◆ **TASK**: Each line from the top of the listing down to and including the line with "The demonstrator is" must be duplicated exactly; pictures are to be skipped.

══════

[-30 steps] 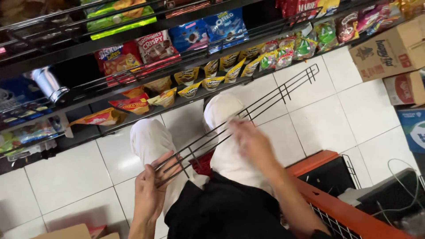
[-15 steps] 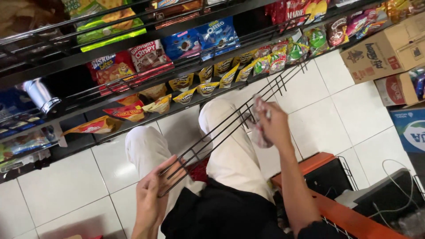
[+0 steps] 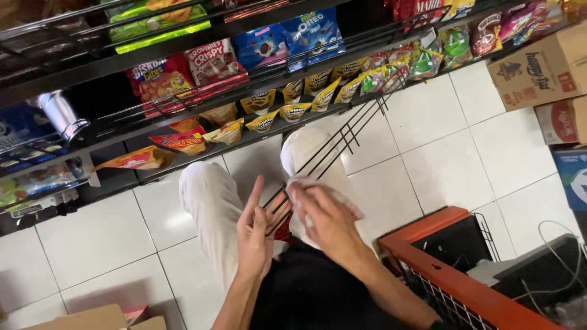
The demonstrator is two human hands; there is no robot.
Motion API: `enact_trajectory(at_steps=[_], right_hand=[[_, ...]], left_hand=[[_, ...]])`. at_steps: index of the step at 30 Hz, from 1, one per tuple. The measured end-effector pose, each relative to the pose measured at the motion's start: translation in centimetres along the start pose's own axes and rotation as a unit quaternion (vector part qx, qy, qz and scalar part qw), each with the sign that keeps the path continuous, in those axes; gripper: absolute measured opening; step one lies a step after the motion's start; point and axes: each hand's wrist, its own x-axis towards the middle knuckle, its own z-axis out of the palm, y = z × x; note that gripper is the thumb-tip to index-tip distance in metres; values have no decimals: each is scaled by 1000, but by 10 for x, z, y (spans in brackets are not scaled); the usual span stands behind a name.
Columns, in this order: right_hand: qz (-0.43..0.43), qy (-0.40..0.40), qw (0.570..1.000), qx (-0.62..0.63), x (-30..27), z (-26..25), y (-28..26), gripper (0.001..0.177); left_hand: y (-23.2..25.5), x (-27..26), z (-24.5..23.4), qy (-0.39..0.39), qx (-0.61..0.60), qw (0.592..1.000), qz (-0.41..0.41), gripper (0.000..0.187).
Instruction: Scanning snack products, wiping them down, cleaning a shelf rack, and stocking the snacks onto the shelf in a grocery store.
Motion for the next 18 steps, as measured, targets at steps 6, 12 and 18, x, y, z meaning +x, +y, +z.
enact_trajectory(at_steps=[6, 12, 18], right_hand=[[-5, -41, 996, 74, -2, 8, 17, 64], [-45, 20, 998, 27, -14, 17, -17, 51], [-76, -28, 993, 82, -28, 21, -19, 44]], left_hand=[[-12, -1, -8, 9, 2, 1000, 17, 83], [-15, 3, 0, 21, 8, 1000, 2, 79], [-25, 0, -7, 51, 53, 997, 10, 76]])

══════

◆ **SOLVED EXERCISE**:
[-30 steps] 
[-15 steps] 
[+0 steps] 
The demonstrator is two human hands; there is no robot.

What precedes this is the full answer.